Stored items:
---

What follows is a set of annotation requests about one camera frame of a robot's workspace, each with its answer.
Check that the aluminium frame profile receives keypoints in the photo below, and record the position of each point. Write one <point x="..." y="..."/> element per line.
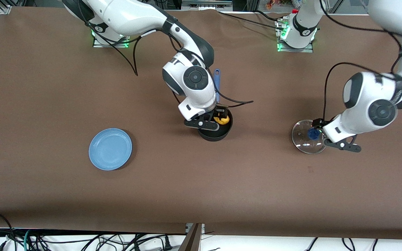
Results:
<point x="206" y="3"/>

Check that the colourful background items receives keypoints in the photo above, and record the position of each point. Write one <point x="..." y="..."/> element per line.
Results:
<point x="281" y="3"/>

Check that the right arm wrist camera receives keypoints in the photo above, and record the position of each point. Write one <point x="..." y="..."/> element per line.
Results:
<point x="201" y="124"/>

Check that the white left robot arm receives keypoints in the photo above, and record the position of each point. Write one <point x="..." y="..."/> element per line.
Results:
<point x="372" y="101"/>

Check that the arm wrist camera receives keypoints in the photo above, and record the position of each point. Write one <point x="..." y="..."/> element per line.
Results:
<point x="201" y="124"/>
<point x="344" y="145"/>

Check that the brown table cover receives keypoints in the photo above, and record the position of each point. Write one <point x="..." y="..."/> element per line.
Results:
<point x="201" y="191"/>

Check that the yellow potato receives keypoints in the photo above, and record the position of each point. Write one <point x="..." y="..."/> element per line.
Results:
<point x="222" y="120"/>

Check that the blue round plate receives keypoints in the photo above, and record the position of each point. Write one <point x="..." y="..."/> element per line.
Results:
<point x="110" y="149"/>

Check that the black power plug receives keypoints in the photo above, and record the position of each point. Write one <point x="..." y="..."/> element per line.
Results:
<point x="167" y="243"/>

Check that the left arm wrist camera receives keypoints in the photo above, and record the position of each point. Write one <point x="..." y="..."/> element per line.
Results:
<point x="344" y="145"/>

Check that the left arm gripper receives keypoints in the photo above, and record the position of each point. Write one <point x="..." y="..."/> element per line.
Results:
<point x="318" y="123"/>

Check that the glass lid with blue knob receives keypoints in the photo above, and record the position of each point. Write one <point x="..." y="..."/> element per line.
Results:
<point x="304" y="143"/>

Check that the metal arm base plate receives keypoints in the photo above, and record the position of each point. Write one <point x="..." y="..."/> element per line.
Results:
<point x="98" y="44"/>
<point x="295" y="50"/>

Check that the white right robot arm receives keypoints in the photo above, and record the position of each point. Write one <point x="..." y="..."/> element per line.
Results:
<point x="134" y="14"/>

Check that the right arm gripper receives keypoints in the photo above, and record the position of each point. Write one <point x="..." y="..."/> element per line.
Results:
<point x="222" y="113"/>

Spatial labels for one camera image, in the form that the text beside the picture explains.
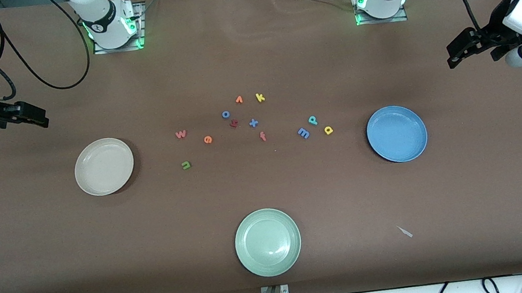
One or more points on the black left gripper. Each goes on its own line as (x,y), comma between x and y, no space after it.
(494,30)

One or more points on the pink letter w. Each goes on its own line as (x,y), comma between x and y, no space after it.
(181,135)

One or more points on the yellow letter d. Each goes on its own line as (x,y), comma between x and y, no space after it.
(329,131)

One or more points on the green letter u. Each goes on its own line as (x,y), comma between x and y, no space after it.
(186,166)

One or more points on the teal letter p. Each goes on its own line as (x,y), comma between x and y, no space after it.
(312,119)

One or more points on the orange letter e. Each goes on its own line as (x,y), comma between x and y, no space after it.
(208,140)

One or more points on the blue letter m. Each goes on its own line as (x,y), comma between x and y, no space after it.
(303,134)

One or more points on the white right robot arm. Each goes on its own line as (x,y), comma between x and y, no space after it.
(100,16)

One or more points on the beige brown round plate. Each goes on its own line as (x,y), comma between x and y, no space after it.
(104,166)

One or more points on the blue round plate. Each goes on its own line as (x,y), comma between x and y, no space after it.
(396,133)

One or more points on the small white paper scrap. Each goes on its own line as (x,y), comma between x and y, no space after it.
(405,232)

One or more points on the blue letter o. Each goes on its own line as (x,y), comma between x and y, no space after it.
(222,114)

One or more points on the dark red letter h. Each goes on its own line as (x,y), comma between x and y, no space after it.
(234,124)

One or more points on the orange letter v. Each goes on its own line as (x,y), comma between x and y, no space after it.
(239,100)

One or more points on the yellow letter k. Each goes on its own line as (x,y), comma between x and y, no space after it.
(259,97)

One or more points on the blue letter x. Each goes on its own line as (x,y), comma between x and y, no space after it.
(253,123)

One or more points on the red letter f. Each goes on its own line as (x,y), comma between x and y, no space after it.
(263,136)

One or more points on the green round plate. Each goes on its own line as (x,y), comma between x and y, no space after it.
(267,242)

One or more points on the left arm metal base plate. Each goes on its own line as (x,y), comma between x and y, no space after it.
(383,21)

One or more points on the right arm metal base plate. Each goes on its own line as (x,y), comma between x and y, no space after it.
(119,49)

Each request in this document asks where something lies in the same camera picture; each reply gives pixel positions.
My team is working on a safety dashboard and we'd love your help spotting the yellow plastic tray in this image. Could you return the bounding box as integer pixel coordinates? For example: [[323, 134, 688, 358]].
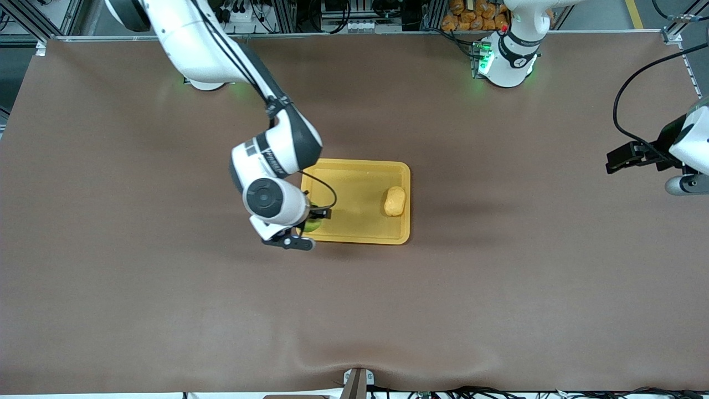
[[296, 158, 412, 245]]

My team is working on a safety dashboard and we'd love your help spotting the brown table mat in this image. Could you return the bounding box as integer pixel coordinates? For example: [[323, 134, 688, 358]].
[[0, 30, 709, 395]]

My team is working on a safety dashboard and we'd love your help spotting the yellow potato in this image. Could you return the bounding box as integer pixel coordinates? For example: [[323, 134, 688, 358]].
[[384, 186, 407, 217]]

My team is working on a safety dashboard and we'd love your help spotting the metal table clamp bracket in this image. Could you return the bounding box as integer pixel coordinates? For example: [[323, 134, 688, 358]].
[[342, 368, 374, 399]]

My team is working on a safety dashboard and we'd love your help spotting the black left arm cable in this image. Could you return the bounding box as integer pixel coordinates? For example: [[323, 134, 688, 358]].
[[612, 42, 709, 153]]

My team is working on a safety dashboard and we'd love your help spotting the white power strip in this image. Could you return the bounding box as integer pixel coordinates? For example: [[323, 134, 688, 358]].
[[213, 3, 261, 25]]

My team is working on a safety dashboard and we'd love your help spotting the aluminium diagonal frame strut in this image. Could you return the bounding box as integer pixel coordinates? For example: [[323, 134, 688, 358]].
[[0, 0, 84, 39]]

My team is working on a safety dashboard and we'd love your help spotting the aluminium corner frame post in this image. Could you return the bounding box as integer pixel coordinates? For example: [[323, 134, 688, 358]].
[[662, 0, 709, 45]]

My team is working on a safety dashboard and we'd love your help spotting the perforated metal side rail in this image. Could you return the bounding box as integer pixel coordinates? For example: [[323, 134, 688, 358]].
[[679, 44, 701, 101]]

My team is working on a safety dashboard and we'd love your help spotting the aluminium table edge rail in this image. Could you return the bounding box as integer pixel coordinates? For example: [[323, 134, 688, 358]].
[[47, 29, 665, 42]]

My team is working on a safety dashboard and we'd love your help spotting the bag of orange snacks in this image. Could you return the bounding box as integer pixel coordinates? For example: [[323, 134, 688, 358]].
[[440, 0, 554, 32]]

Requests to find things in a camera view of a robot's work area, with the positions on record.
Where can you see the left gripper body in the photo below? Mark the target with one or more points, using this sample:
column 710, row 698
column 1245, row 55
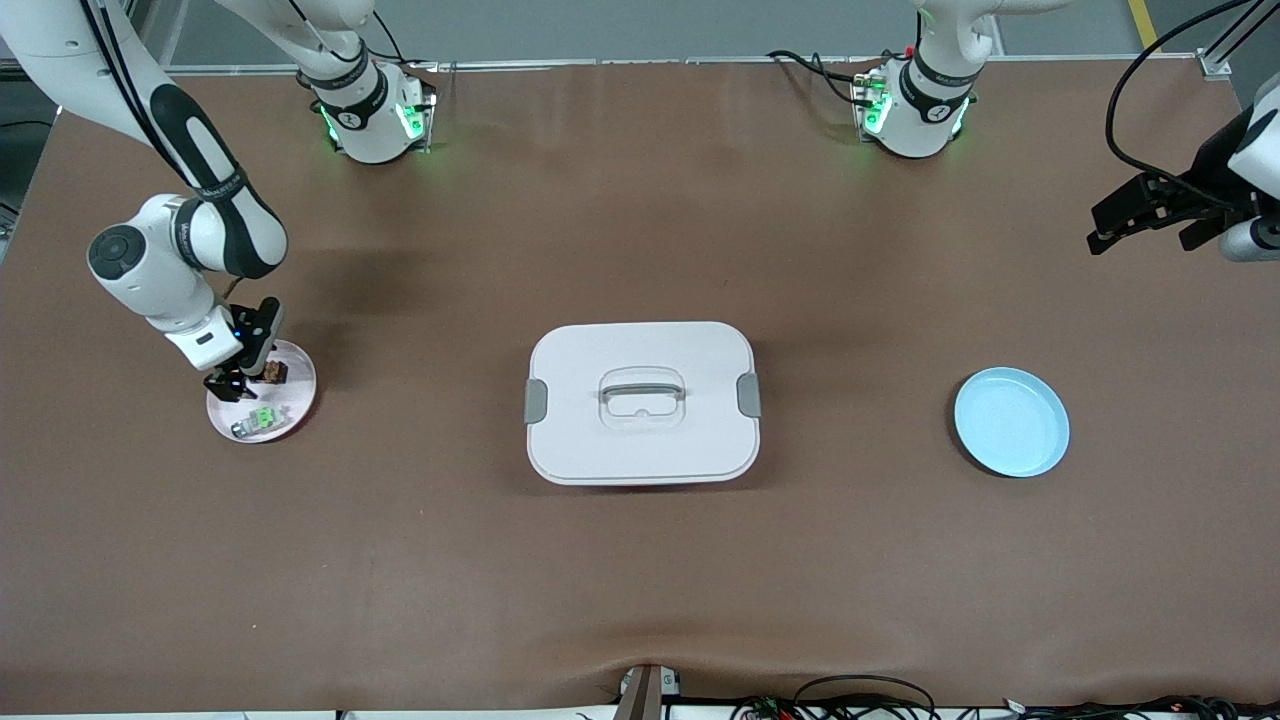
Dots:
column 1207, row 172

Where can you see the orange and black switch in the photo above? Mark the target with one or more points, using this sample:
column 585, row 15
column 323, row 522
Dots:
column 276, row 373

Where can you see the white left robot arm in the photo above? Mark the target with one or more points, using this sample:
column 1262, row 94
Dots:
column 915, row 115

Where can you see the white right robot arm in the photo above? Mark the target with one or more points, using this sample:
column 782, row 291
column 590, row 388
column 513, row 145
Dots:
column 130, row 260

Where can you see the pink round plate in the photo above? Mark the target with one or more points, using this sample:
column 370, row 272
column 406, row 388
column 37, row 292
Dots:
column 290, row 405

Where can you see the brown table mat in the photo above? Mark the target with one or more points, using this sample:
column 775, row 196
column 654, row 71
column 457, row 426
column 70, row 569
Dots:
column 400, row 560

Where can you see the light blue round plate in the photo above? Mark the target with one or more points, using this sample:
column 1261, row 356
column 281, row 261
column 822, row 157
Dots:
column 1010, row 425

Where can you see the grey box latch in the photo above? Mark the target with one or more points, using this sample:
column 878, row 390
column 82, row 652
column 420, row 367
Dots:
column 536, row 401
column 749, row 395

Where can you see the white lidded storage box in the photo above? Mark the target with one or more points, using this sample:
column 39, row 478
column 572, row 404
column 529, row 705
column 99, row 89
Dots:
column 640, row 450

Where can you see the green switch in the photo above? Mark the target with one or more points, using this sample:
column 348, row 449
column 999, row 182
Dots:
column 262, row 420

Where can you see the aluminium frame post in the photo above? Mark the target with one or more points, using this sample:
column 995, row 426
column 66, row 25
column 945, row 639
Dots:
column 1213, row 65

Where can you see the metal table edge bracket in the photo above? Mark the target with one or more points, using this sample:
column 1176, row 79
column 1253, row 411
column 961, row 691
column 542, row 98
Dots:
column 645, row 695

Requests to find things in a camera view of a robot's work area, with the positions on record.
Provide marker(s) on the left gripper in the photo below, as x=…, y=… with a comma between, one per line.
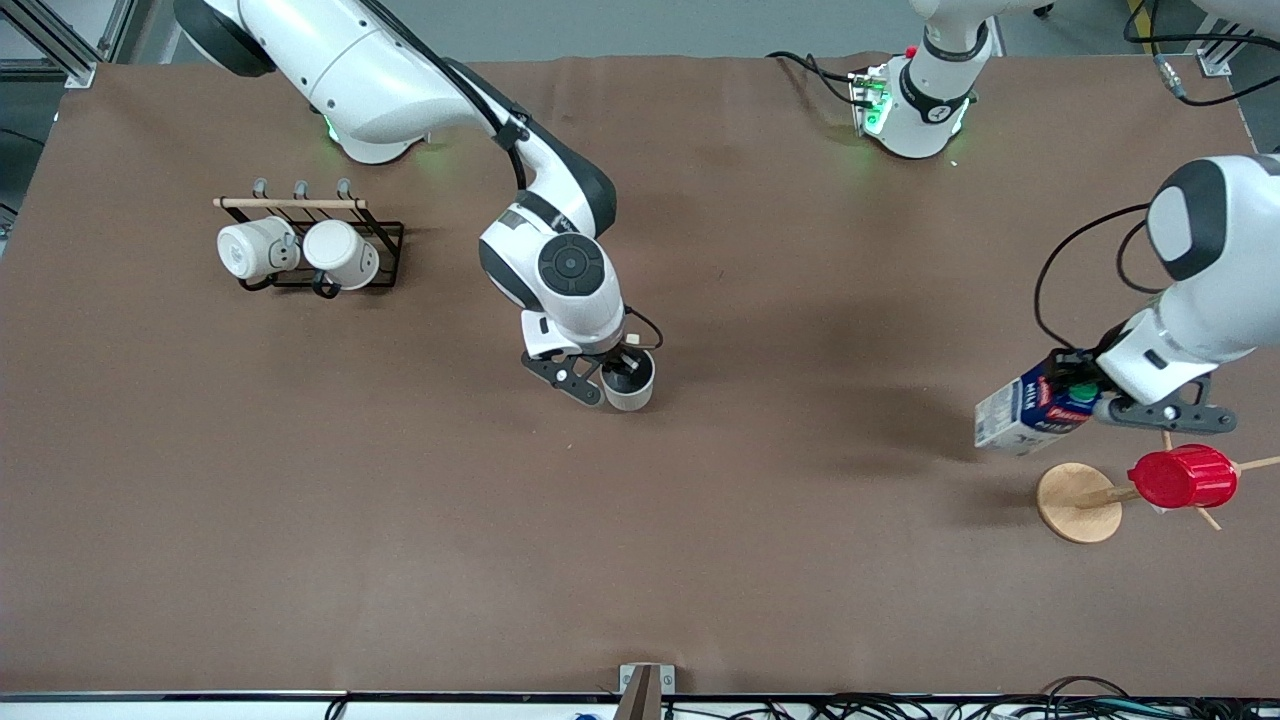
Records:
x=1078, y=366

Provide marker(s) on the aluminium frame profile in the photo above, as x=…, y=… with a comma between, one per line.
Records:
x=1215, y=55
x=60, y=50

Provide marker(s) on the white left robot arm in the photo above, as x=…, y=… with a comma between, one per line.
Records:
x=1220, y=290

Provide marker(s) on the blue white milk carton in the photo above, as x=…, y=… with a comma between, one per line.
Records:
x=1010, y=420

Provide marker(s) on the wooden mug tree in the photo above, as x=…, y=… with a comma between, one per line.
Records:
x=1075, y=505

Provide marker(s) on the green lit circuit board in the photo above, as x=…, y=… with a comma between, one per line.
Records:
x=868, y=100

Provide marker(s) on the red plastic cup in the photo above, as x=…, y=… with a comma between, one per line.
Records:
x=1185, y=478

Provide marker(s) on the beige cup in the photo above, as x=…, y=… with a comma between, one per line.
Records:
x=630, y=398

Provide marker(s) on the white ceramic mug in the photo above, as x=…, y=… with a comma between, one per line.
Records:
x=340, y=250
x=250, y=248

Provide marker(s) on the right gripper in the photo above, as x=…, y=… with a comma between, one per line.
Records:
x=626, y=364

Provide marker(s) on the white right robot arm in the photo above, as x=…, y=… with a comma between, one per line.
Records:
x=350, y=60

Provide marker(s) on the metal table edge bracket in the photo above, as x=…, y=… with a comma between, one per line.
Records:
x=645, y=690

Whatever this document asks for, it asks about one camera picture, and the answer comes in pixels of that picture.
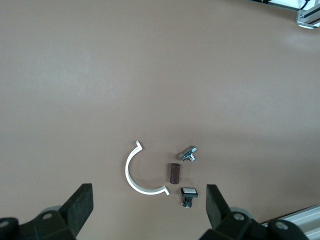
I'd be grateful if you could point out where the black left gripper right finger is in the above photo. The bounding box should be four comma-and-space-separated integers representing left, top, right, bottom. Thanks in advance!
201, 184, 307, 240

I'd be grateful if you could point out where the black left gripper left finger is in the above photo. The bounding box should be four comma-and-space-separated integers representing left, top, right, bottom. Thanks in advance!
0, 183, 94, 240

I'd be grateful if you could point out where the black white square button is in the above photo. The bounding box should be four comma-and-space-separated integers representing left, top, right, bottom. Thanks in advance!
179, 187, 200, 208

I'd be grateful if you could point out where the white drawer cabinet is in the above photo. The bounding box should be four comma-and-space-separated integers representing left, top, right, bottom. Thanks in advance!
259, 203, 320, 240

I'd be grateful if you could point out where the brown ridged block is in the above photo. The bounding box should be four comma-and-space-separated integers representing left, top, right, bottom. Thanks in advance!
166, 162, 181, 185

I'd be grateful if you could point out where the chrome valve fitting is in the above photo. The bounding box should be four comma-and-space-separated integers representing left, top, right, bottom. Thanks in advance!
176, 144, 199, 163

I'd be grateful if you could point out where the white half-ring clamp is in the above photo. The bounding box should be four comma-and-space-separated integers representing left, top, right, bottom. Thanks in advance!
124, 140, 171, 197

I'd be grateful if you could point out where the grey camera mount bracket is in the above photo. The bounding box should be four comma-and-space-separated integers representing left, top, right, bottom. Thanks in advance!
296, 6, 320, 30

---

Count the lines of the entries that hold the string "switch", then state that number and nothing more.

Task output: 2